# height of cockapoos



## Lilies (Sep 14, 2011)

When we first did the research for ollie over 4 years ago now i found various things that told me around 14-16 inches was the kind of size
Ollie is 4 now and 18 inches to the shoulder..... but looking back his dad was quite big.. but his mum wasnt
Just wondering if parent size is a good determinent of dog size? Eg does a big dad produce big dogs?


----------



## francesjl (Mar 24, 2011)

In my experience yes !
Rascal and Scamp share the same mum, an English show cocker, both have miniature poodle dads but Scamp's dad was taller.
Rascal seems to be average height and weight, Scamp is nearly 22" at the shoulder and weighs 21 kg !


----------



## JoJo (Mar 2, 2011)

Fab photo Frances 

I think both parents size has to be considered, my girls are in the 15.5 inches, 16 inches range ... my parents male cockapoo is 17 inches ...

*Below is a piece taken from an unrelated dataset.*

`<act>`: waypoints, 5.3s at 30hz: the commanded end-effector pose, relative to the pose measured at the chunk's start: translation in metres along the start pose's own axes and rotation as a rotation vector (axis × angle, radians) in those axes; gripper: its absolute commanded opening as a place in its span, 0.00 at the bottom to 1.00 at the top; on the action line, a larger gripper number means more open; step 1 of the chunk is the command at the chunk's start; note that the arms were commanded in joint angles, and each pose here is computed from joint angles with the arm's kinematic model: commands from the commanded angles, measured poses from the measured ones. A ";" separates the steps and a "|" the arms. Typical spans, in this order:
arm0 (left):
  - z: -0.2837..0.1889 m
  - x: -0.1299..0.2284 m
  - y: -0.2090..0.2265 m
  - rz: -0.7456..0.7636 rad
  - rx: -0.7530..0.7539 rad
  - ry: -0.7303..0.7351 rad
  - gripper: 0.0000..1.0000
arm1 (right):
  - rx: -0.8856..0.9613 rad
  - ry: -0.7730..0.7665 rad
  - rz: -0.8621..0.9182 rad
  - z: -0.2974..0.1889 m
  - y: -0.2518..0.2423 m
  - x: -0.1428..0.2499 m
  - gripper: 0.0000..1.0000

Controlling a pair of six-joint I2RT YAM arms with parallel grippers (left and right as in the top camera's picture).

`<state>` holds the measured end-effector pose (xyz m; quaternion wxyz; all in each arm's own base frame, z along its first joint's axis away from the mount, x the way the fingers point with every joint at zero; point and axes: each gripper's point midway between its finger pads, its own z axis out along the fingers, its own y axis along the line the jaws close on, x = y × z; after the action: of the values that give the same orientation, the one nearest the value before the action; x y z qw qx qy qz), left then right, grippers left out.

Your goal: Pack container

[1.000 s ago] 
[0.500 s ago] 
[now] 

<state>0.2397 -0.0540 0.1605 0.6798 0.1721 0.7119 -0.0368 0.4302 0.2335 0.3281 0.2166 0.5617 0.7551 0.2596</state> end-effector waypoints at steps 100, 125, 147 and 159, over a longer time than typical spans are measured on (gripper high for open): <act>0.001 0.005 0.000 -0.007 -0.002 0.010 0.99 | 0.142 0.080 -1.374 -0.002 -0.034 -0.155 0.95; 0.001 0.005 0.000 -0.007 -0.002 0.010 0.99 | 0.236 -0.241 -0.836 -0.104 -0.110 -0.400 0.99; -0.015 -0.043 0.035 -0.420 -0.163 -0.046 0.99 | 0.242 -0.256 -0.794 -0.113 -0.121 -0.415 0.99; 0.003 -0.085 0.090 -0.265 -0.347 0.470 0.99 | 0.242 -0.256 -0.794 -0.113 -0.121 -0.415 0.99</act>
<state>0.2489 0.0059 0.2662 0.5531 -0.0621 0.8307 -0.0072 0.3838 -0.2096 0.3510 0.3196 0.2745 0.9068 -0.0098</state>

Males dogs tend to be taller but as we know the range in height, size and looks can differ so much with Cockapoos depending on the mix and parents .. that's why we love them


----------



## janee (Mar 25, 2012)

Teddy has outgrown both his parents who were 14" each, Teddy is a good 18-19 inch,but a real biggg sofffttyyy.


----------



## Kody&Beau (Aug 18, 2012)

Beau had a toy dad and a petite show cocker mum but she has grown to be 15" to the shoulder, Kody has mini dad and show mum and he is 12.5" already at 12 weeks. X


----------